Catholic and Jewish Leaders Meet

NEW YORK (CNS) — Catholic and Jewish leaders face challenges in finding ways to keep young adults engaged in the faith practices they were born into, participants heard at a recent Catholic-Jewish consultation.

Some of the discussions at the May 12 semiannual meeting in New York of the U.S. Conference of Catholic Bishops and the National Council of Synagogues were devoted to findings of the 2008 U.S. Religious Landscape Survey produced by the Pew Forum on Religion & Public Life and their implications for the Catholic and Jewish faiths.

Participants in the consultation also discussed recent developments in Israel and the Palestinian territories and expressed grave concern about the Iranian government’s acquisition of nuclear weapons.

In an overview of the Pew survey from the Catholic perspective, sociologist Mark Gray of the Center for Applied Research in the Apostolate at Georgetown University said, “We are living in an age of spiritual ‘individualization,’ having moved from a sense of religious duty to religious feeling.”

Gray also said the present moment is characterized by a “blurring of religious boundaries and of large defections from one religion to another.”
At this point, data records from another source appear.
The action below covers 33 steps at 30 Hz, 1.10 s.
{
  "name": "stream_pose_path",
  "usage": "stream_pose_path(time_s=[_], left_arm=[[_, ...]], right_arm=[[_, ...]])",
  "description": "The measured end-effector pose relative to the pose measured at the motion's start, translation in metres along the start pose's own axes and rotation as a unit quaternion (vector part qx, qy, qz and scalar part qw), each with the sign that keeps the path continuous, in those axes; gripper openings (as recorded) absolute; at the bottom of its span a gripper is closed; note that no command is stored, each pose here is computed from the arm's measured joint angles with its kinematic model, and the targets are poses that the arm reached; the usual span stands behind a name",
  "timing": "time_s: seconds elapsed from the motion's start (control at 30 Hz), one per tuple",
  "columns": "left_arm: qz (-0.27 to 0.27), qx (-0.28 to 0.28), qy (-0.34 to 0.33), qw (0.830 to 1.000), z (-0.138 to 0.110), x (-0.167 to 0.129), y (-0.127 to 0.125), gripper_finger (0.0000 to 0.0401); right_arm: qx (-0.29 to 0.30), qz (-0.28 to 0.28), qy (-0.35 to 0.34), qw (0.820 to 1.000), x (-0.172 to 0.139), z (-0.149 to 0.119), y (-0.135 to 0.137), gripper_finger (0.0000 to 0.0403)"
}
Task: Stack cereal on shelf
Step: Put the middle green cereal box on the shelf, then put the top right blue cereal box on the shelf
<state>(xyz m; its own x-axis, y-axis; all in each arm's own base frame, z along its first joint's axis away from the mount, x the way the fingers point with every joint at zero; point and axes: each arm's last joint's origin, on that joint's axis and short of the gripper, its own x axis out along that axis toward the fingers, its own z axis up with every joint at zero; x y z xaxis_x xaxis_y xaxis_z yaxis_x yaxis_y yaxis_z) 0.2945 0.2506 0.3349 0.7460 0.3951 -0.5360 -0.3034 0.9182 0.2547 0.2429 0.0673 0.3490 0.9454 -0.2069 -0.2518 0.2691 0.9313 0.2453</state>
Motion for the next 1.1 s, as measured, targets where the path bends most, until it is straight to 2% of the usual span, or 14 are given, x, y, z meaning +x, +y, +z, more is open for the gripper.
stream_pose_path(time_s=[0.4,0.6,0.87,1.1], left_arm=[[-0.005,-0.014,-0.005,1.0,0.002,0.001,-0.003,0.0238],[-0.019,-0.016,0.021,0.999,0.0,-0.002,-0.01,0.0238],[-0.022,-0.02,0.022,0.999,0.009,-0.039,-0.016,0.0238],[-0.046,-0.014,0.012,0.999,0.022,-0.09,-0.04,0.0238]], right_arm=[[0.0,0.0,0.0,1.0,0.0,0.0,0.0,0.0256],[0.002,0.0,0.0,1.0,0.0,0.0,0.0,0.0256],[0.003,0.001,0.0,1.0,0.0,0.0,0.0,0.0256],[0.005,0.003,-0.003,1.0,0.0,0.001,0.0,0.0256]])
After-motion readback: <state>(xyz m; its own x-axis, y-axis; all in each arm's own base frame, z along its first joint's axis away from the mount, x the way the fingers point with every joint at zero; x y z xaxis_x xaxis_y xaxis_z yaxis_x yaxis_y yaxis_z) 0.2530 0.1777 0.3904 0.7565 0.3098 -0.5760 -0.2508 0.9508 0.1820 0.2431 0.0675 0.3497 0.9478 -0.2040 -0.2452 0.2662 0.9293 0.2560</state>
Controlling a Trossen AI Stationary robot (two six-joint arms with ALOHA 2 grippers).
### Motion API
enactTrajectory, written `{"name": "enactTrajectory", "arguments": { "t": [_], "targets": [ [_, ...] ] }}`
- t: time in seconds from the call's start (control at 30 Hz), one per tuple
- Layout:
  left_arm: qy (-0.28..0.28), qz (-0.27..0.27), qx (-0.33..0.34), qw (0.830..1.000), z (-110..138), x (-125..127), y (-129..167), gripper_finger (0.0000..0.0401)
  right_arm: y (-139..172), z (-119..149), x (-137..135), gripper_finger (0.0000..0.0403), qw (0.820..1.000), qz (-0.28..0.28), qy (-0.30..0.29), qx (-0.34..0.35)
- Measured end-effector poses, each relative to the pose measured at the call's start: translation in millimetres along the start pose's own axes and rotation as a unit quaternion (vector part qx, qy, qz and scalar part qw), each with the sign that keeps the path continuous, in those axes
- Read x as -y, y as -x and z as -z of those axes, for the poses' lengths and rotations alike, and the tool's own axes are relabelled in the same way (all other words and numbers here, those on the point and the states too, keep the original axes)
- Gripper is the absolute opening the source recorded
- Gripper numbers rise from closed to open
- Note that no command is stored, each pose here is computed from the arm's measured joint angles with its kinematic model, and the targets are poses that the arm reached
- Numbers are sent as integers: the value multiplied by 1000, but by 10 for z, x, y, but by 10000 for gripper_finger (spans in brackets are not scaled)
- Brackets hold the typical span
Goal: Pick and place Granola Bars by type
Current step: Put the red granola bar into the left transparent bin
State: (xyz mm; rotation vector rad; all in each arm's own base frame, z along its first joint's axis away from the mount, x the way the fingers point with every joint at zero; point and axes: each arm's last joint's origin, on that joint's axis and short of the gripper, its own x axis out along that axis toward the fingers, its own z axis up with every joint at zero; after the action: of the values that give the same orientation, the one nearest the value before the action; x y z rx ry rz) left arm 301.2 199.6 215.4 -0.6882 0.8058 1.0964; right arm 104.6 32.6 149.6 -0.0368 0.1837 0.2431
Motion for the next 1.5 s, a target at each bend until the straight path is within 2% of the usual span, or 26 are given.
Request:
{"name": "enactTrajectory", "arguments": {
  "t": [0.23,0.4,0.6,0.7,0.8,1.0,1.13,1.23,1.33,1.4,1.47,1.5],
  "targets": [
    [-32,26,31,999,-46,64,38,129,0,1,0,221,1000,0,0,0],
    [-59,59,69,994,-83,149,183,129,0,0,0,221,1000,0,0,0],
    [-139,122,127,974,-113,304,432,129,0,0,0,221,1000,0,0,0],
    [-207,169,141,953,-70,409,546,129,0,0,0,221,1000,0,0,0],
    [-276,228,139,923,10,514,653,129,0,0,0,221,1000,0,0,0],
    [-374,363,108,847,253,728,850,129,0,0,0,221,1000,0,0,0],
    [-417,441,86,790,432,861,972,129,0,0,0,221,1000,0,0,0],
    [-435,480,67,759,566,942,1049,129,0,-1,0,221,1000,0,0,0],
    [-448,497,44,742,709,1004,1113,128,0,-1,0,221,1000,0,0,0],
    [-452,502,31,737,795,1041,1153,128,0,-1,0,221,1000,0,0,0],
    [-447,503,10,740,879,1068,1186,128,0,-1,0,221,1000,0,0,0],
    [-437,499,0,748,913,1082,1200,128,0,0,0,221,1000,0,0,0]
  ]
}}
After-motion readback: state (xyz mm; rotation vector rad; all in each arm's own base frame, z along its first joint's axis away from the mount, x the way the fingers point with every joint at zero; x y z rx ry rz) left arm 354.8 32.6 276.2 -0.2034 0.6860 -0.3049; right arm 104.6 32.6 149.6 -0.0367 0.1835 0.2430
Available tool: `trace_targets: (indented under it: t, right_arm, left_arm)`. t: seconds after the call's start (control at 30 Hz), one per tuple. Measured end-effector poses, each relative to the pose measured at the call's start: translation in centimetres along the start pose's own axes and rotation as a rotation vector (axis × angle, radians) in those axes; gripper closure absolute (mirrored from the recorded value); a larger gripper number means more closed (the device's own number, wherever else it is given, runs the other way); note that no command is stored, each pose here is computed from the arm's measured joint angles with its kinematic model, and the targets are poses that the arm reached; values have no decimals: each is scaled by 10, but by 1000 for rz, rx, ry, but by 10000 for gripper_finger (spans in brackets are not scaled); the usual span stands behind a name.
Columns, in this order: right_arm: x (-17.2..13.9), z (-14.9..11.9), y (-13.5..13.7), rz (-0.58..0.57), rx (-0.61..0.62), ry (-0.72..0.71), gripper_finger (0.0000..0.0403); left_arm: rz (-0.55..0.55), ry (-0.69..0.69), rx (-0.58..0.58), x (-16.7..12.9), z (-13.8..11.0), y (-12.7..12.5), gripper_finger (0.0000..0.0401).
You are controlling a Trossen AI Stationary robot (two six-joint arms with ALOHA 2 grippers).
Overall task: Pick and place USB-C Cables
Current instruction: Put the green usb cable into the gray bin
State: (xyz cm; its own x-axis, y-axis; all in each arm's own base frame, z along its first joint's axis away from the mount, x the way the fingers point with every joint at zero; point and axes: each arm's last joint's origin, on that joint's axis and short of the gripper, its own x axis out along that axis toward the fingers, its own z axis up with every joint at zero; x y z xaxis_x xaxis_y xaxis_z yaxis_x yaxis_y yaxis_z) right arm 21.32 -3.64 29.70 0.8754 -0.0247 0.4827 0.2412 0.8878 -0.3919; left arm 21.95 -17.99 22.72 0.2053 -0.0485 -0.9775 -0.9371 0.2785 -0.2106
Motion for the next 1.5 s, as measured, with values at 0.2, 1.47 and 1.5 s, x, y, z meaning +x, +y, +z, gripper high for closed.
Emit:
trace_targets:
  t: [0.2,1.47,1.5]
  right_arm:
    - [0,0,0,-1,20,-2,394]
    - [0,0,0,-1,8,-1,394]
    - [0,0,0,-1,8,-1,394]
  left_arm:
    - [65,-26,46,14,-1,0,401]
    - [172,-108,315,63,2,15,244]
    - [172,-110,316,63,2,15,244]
Steven Cohen, research professor of Jewish social policy at Hebrew Union College and the Jewish Institute of Religion, said younger Jews, as with younger Catholics, are more likely to adopt a form of spiritual practice that differs from the religious identity given to them at birth.

The choice of a religious home typically follows a period of “seeking” in one’s early 20s, Cohen said, characterizing the overall trend in America’s religious landscape as “movement from faith to choice.”

Gray and Cohen both said young people tend to see institutionalized religion as “alien, bland, coercive and divisive.”

They said worship services and study groups outside the parish and synagogue setting are more likely to engage the younger generation. Gray cited in particular the “Theology on Tap” lectures and discussion meetings that usually take place in a restaurant or bar.

Archbishop Timothy M. Dolan of New York, the Catholic co-chairman of the consultation, said rabbis and pastors have a shared pastoral dilemma when reaching out to young adults.

“It’s good to realize that Catholic and Jewish pastors face the same problems today: the integrity of marriage and family life, and the retention of young people in their congregations,” he said. “The Pew study has given us a sobering reminder of how American culture challenges both our communities to find new means of outreach to our people.”

Rabbi Gilbert S. Rosenthal, executive director of the National Council of Synagogues, underscored the need to develop creative programs that correspond to the young adults’ distinctive styles of spiritual learning.

“If we fail to attract them to religious life and involvement, we imperil our future as meaningful religious communities,” he said.

Discussing developments in the Middle East, the consultation heard a report from Stephen Colecchi, director of the USCCB Office of International Justice and Peace.

Colecchi reiterated the positions of the U.S. bishops, who seek an end to violence from all sides, the creation of a viable Palestinian state, secure borders for the state of Israel, the end of Israeli occupation in the Palestinian territories and a fair sharing of water resources in the region.

He also said completion of the economic portion of the treaty between the Vatican and Israel, as well as resolution of the issue of visas for church workers, would help ease tensions for all parties involved.

The Jewish co-chairman of the consultation is Rabbi Alvin Berkun, chairman of the National Council of Synagogues. The council is made up of representatives from the Rabbinical Assembly and the United Synagogue of Conservative Judaism, the Central Conference of American Rabbis and the Union of American Hebrew Congregations.

Among the other participants in the May 12 meeting were Cardinal William H. Keeler, retired archbishop of Baltimore; Rabbi Richard Marker, chairman of the International Committee for Jewish-Christian Consultation; Archbishop Wilton D. Gregory of Atlanta, chairman of the USCCB Committee on Ecumenical and Interreligious Affairs; and Rabbi Jeffrey Wohlberg, president of the Rabbinical Assembly.